It looks like young Iraqis are no longer afraid of anything. Despite violent police repression (with 250 dead and 8,000 injured since the beginning of October) and armed intimidation coming from the Shiite militias, which on Tuesday carried out a terrorist attack in Karbala leaving 18 dead, the squares remain full—of people, tents, smartphones lighting up the marches during the night, and song.
During the past few days, you could hear “Bella Ciao” in Arabic in the air, sung by thousands of people—just like in Chile over the past week. It’s more than just civil disobedience: these are protest actions that are having concrete effects.
On Wednesday, the protesters blocked the port of Umm Qasr in Basra.

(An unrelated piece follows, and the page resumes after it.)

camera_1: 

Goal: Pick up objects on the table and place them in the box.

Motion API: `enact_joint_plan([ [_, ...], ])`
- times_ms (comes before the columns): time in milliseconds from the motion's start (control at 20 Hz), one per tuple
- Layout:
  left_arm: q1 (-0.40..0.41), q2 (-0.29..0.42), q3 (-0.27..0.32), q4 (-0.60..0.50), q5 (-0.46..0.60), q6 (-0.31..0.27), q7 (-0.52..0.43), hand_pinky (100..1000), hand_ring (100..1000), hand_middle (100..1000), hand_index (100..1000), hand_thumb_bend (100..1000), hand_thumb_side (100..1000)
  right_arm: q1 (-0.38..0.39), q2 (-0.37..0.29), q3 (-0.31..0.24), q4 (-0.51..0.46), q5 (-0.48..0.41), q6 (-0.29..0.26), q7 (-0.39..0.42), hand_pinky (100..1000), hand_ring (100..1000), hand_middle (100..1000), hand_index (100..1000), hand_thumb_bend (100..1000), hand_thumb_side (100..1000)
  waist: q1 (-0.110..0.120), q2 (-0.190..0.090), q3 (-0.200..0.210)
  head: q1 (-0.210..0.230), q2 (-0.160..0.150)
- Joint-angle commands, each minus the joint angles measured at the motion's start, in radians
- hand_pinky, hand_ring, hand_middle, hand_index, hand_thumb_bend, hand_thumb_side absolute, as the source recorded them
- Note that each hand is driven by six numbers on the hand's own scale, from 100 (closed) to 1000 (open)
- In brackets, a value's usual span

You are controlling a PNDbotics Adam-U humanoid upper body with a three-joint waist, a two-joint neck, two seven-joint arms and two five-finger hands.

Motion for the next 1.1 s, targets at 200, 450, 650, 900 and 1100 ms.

This is the port through which wheat, vegetables, oil and sugar come into the country, which are then distributed to the whole of Iraq, for the most part dependent on foreign imports for its food. The protest forced the port to work at only 20% capacity, with port authorities warning that this may lead to an increase in prices for essential goods.
The protesters have the support of tribal leaders, who play a central role in Iraq in terms of social and political stability (something Saddam knew very well): the tribes have thrown their support behind the popular demands, and have given the government 48 hours to release the hundreds of protesters who have been arrested in Basra.
Here, in the south of the country, the protesters’ demands resonate more powerfully than anywhere else, and no one was surprised when tribal leaders supported the local protests over the past two summers over jobs: the presence of large foreign oil companies has not translated into jobs or better public services, while local farmers are forced to flee their dried-up fields because of the collapse of the levels of the Tigris and Euphrates rivers.
The religious leader Moqtada al-Sadr has also chosen to take part in the demonstrations in the Shiite south, ready as always to go on the front lines of street protests against the establishment (of which he is also a part). He has called for the resignation of Prime Minister Adel Abdul-Mahdi, whose promises of future reforms are not enough for a poor people which sees no prospect of a redistribution of wealth.
On Tuesday, al-Sadr took part in the protests in Najaf, the Shiite holy city. Announcing that he will no longer support the coalition backing Abdul-Mahdi, he has appealed to his parliamentary rivals, the al-Fatah pro-Iranian bloc led by the powerful Shiite leader of the Badr Organization, Hadi al-Amiri, to join him in ousting the prime minister. Al-Sadr wants early elections, and wants this to be agreed together with his opponents, who have already expressed their willingness to put this plan into practice.
However, Iraqis want more than that: not just another incarnation of the bankrupt sectarian system, but its elimination accompanied by a new, non-sectarian Constitution. Their main targets are none other than the Shiite ruling class as a whole, and its sponsor, Iran. These developments are causing worries in Tehran: on Wednesday, according to government sources, General Soleimani, head of the elite Quds Force of the Iranian Pasdaran, met with the Iraqi government in the Green Zone.
Also on Wednesday, the people demonstrating in Tahrir Square in Baghdad received the visit of the Special Representative of the UN Secretary-General, Jeanine Hennis-Plasschaert. “Today Iraq stands at a crossroads,” she said. “Progress through dialogue, or divisive inaction. Violence only breeds more violence. A public national dialogue can bring Iraqis together to draw a roadmap towards a more inclusive, stable and prosperous Iraq.”
The UN “continue[s] to condemn in the strongest terms the loss of life, the many injuries and the destruction of property,” said the Iraqi office of the UN in a statement, in reference to the authorities opening fire on the crowds in the capital and in the southern cities.
Pope Francis had similar words on Wednesday for “beloved Iraq”: “I invite the authorities to listen to the cry of the people who are asking for a dignified and peaceful life.”
For now, the only sign of (partial) acceptance of the demands of the protesters has come from the Supreme Judicial Council, which has announced the opening of investigations against parliamentarians accused of corruption.